SUPPLIED DATA START

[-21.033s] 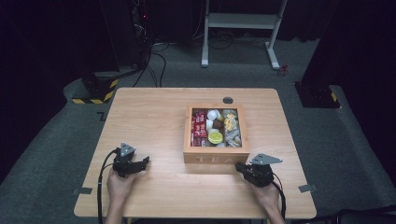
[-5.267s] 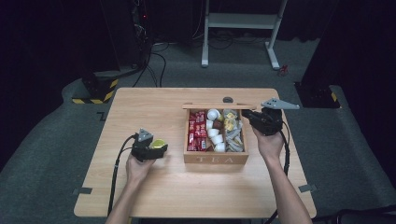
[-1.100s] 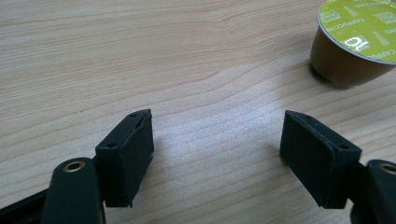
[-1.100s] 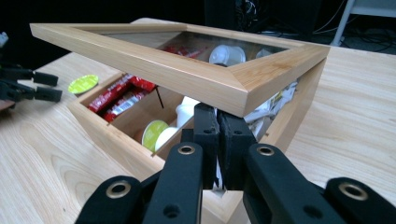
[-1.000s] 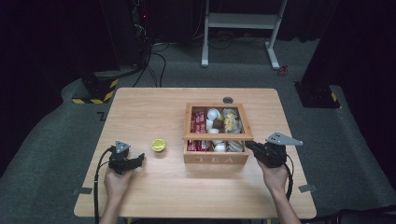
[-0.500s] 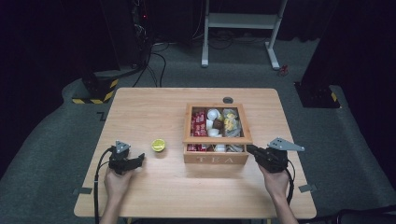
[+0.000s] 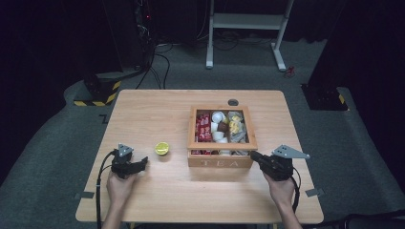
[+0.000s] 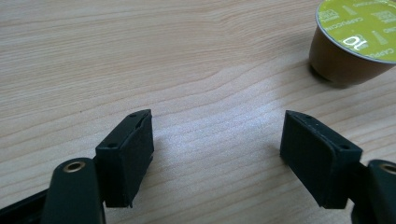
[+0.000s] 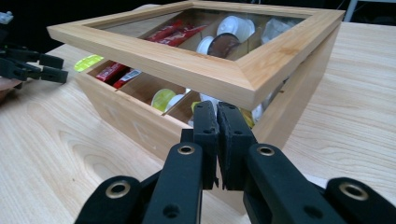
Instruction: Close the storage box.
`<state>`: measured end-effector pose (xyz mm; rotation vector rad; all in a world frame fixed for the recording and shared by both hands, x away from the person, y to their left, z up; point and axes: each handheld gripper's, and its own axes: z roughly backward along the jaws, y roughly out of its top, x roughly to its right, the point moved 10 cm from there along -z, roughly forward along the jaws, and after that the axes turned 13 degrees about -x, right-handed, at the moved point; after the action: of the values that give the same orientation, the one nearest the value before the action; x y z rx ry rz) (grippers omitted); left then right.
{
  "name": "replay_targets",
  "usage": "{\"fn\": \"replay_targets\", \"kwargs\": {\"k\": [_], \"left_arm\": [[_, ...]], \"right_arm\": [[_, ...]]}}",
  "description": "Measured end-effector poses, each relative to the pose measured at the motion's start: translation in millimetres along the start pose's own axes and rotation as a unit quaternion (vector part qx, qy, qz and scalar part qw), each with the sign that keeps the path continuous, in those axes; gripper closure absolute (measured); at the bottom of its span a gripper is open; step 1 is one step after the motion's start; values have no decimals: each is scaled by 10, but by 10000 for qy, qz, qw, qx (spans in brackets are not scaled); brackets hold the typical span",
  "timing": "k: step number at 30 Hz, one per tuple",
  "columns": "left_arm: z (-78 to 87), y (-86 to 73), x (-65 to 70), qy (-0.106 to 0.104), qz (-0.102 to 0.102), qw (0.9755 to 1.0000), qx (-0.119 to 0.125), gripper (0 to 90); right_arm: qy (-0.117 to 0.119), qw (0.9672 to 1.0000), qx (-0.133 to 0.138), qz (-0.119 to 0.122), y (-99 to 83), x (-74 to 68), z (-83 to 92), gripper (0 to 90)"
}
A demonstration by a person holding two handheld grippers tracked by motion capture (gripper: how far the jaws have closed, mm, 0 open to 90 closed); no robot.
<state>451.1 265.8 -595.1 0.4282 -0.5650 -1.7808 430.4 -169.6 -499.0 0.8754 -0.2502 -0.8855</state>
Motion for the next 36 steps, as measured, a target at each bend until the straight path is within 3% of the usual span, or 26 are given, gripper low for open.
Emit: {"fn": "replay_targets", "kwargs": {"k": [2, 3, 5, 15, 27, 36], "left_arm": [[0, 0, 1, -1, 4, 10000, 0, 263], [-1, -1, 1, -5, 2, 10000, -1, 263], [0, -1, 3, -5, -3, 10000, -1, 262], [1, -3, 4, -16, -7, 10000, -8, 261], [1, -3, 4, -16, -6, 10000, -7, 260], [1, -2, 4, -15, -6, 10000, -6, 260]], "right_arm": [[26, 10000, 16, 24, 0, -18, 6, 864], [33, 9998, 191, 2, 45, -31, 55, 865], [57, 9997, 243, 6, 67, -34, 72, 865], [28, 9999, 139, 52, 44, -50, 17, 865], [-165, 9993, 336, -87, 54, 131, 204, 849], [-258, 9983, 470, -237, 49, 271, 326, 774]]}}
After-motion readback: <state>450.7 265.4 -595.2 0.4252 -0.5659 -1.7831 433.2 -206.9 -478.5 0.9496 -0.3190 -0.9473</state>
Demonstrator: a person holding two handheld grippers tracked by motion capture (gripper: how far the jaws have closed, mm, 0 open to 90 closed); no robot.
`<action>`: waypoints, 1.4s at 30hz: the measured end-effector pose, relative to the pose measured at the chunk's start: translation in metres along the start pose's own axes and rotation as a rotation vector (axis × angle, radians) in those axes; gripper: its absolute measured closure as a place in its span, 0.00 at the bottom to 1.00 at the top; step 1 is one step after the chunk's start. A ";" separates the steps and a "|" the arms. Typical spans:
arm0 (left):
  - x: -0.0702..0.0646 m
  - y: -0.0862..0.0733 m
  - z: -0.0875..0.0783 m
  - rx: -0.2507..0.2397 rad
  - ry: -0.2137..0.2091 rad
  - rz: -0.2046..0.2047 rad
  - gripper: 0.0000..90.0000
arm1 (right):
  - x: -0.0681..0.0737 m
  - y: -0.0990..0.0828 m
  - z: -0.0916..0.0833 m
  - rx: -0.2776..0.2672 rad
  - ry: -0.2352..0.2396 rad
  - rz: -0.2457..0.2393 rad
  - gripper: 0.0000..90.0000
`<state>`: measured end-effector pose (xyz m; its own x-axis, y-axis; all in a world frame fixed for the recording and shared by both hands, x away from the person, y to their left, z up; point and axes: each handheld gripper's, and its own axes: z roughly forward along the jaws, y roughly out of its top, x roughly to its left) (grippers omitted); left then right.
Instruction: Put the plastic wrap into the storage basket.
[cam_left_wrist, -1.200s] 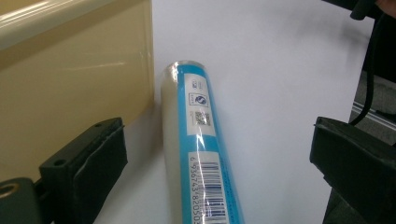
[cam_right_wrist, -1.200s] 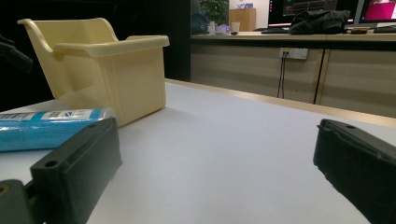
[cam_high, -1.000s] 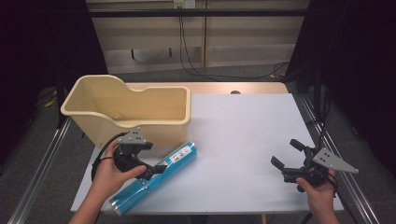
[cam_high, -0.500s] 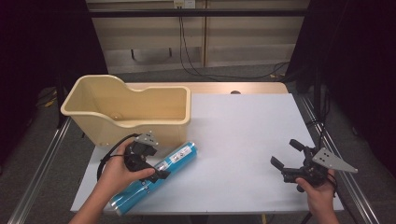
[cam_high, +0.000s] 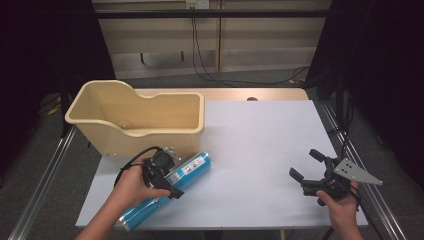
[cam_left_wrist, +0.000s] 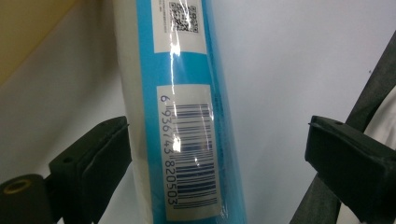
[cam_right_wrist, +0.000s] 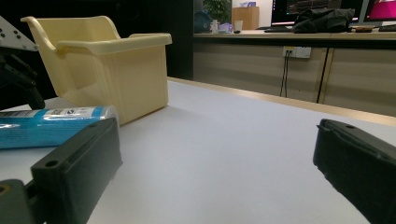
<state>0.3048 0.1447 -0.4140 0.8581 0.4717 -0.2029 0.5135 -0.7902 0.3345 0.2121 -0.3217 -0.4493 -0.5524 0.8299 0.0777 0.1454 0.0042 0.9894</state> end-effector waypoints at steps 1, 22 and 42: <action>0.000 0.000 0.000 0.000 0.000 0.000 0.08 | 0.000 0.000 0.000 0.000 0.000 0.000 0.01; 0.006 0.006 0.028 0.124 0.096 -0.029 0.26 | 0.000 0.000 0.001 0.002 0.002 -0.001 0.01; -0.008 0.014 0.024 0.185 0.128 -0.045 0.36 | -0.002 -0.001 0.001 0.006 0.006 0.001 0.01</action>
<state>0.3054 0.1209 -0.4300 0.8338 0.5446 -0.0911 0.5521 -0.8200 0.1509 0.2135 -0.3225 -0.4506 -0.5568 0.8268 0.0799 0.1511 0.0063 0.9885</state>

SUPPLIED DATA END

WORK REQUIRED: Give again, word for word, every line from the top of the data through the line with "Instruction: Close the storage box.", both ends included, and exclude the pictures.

ANSWER TO THIS PROBLEM:
[-21.033s] 
[-5.267s] 
[-1.100s] 
[-1.100s] 
[-1.000s] 
[-0.500s] 
[+0.000s] 
[+0.000s] 
[+0.000s] 
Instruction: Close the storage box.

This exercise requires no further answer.